··· DATASET CONTENT

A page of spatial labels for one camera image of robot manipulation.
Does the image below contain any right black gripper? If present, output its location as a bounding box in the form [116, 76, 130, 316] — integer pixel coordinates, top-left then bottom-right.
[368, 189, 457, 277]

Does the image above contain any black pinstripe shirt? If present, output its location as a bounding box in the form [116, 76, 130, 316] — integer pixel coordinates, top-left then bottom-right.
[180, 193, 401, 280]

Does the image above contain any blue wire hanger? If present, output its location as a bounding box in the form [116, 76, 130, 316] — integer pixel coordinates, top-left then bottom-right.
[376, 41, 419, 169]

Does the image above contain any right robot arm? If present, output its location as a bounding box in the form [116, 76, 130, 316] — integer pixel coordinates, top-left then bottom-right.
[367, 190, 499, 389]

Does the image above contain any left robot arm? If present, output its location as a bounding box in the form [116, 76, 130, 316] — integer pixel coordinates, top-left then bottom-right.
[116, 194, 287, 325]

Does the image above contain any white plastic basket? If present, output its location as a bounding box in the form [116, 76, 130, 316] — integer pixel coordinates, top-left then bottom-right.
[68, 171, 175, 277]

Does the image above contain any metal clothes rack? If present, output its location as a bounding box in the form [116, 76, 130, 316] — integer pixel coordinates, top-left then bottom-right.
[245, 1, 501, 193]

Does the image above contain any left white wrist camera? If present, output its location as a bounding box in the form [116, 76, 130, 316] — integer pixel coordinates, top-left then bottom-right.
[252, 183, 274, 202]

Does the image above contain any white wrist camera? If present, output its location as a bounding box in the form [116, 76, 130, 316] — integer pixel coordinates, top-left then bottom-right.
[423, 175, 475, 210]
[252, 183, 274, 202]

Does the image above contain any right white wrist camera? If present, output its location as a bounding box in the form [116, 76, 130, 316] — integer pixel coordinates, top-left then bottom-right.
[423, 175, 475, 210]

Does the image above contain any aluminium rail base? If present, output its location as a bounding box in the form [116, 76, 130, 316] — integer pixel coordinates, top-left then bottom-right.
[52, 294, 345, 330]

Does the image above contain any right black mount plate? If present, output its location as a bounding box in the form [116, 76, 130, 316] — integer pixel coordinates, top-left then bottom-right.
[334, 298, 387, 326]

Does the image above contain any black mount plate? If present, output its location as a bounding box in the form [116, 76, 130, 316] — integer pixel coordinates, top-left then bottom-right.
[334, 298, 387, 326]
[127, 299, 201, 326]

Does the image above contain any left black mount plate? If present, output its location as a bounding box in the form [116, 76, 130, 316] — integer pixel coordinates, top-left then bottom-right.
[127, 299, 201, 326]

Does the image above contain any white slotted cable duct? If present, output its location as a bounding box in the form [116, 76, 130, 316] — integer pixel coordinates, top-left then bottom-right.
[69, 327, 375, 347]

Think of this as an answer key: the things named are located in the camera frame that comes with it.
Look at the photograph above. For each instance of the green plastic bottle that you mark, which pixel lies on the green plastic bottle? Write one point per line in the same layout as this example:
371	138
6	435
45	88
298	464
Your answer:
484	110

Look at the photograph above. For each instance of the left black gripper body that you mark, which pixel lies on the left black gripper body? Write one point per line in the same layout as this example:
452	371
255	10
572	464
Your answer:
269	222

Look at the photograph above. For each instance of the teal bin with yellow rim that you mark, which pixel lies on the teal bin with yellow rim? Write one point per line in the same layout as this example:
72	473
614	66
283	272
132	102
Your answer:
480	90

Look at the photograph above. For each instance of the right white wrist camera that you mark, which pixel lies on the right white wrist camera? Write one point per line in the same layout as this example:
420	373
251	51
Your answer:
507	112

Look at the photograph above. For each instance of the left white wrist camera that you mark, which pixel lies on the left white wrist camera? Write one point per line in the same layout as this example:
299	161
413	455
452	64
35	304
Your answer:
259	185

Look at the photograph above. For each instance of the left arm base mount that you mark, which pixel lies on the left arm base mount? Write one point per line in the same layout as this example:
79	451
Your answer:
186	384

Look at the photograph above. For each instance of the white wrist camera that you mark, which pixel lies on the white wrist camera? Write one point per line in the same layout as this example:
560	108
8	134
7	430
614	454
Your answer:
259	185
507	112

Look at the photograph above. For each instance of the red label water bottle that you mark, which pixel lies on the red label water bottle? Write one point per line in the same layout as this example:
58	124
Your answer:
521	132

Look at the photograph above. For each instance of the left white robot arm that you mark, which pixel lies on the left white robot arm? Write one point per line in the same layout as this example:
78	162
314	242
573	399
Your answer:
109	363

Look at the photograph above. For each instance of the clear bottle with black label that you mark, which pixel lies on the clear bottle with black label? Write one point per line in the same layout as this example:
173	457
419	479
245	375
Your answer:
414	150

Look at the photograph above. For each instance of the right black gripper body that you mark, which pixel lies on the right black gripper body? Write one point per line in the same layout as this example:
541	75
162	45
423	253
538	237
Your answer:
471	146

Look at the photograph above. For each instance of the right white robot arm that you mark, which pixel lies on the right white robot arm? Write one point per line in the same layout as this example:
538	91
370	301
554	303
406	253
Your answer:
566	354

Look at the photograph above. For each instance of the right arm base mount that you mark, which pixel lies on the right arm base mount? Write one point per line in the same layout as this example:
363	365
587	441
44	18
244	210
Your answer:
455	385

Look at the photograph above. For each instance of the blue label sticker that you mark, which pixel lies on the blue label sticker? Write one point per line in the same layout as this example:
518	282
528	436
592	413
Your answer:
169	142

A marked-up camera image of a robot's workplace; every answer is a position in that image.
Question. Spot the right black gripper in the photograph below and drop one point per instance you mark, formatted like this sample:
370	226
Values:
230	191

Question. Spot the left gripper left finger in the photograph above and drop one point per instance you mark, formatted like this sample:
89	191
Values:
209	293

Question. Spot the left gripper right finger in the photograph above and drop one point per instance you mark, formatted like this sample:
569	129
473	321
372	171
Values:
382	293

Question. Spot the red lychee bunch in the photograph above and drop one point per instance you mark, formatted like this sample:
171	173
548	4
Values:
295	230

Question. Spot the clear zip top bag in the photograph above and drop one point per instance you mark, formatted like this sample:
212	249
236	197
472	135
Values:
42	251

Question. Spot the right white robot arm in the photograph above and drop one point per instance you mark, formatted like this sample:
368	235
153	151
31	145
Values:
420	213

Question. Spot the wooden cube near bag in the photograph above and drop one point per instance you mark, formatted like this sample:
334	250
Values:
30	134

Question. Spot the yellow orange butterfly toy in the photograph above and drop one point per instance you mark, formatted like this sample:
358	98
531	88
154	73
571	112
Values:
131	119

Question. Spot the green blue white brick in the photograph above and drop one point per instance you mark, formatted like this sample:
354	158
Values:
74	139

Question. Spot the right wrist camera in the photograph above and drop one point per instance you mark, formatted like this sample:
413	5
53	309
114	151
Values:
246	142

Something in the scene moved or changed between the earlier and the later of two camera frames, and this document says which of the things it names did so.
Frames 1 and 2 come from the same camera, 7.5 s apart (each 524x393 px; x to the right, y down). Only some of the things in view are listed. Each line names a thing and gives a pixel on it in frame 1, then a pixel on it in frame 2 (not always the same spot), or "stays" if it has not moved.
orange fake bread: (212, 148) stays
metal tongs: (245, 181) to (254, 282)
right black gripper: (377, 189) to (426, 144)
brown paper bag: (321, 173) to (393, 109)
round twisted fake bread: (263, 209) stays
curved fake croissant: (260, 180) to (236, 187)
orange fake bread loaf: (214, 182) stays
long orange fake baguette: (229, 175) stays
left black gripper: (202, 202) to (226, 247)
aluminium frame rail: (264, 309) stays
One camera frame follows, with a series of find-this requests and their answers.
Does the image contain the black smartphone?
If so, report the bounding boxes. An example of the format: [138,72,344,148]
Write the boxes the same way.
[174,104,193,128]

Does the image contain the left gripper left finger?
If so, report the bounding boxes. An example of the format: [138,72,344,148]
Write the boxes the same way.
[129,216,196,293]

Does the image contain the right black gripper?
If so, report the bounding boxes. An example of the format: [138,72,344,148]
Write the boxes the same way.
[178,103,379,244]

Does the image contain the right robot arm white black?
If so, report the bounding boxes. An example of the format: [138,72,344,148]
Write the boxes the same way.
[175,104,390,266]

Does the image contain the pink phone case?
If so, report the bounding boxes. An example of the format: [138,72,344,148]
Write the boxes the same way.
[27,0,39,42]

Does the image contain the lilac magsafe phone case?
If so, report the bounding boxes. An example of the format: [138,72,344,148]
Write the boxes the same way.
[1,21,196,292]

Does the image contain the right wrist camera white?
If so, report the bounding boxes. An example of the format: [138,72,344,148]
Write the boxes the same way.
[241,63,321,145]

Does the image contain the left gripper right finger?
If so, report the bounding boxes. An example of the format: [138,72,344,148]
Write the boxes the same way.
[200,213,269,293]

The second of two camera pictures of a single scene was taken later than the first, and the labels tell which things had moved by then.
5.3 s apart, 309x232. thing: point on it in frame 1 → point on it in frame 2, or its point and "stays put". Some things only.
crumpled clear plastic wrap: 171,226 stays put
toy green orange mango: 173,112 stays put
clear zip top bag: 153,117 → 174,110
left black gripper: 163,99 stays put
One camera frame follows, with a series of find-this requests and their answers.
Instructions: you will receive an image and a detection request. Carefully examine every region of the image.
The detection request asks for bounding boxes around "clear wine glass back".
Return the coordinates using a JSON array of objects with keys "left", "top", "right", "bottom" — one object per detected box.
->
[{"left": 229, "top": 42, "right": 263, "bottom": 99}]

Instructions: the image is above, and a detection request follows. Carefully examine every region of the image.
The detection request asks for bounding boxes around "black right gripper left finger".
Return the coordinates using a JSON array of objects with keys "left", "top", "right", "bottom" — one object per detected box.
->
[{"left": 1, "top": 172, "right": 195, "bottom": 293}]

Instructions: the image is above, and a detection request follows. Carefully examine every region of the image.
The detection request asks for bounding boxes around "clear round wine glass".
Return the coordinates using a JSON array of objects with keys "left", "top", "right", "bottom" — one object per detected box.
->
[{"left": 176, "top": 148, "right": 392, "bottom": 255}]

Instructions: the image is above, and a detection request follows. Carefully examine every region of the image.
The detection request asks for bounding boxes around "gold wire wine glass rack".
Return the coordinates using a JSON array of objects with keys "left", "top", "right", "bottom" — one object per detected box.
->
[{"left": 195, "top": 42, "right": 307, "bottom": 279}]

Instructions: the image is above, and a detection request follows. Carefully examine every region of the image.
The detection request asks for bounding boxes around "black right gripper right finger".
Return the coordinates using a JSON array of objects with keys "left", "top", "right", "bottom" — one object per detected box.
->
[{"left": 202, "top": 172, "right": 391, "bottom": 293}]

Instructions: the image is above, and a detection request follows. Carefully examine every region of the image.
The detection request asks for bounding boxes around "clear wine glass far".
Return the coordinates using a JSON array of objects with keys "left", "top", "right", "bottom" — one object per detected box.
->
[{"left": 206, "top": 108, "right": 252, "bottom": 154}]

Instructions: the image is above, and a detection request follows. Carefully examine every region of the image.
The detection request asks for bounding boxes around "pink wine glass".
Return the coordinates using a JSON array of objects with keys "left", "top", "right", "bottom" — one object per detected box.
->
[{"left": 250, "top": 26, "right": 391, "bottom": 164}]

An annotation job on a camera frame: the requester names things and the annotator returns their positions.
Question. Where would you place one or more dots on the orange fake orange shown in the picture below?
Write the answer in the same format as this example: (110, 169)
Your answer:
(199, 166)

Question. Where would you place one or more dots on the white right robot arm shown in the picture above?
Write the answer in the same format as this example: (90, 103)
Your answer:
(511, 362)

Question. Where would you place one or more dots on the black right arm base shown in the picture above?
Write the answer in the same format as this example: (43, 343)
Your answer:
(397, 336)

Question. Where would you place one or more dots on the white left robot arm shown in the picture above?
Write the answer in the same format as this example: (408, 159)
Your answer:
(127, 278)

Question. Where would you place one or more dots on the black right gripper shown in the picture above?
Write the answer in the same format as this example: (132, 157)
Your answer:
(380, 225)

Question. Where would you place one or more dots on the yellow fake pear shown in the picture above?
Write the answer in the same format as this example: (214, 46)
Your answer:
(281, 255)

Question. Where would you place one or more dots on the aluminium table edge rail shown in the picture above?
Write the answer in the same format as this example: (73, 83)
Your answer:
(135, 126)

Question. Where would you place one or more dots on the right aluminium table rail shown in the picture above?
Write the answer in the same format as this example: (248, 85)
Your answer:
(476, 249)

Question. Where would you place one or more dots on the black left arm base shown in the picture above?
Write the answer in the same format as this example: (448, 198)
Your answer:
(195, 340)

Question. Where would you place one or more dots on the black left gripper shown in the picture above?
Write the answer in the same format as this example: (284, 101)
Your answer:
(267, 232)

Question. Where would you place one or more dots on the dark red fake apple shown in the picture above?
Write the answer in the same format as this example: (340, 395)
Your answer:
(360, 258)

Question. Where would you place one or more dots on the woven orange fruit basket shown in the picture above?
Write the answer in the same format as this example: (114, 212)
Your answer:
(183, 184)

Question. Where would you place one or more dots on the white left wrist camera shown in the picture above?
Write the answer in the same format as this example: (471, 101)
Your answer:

······

* [TASK TO CARRY OUT] Which lines of the listing above hold the word "names"? Copy each of them.

* [ANSWER BELOW]
Something in the scene moved or changed between the earlier and the later of two camera frames, and this document says which of the things it names did so.
Frames 1 and 2 come from the same camera, 7.5 s apart (each 524x393 px; x to the right, y down). Only some of the things in view are listed. Each line names a thing and gives a pixel on it in frame 1, then a pixel on it in frame 2 (not always the same spot), or "stays" if it has not moved.
An annotation job on a camera frame: the requester names things and the annotator returns their positions.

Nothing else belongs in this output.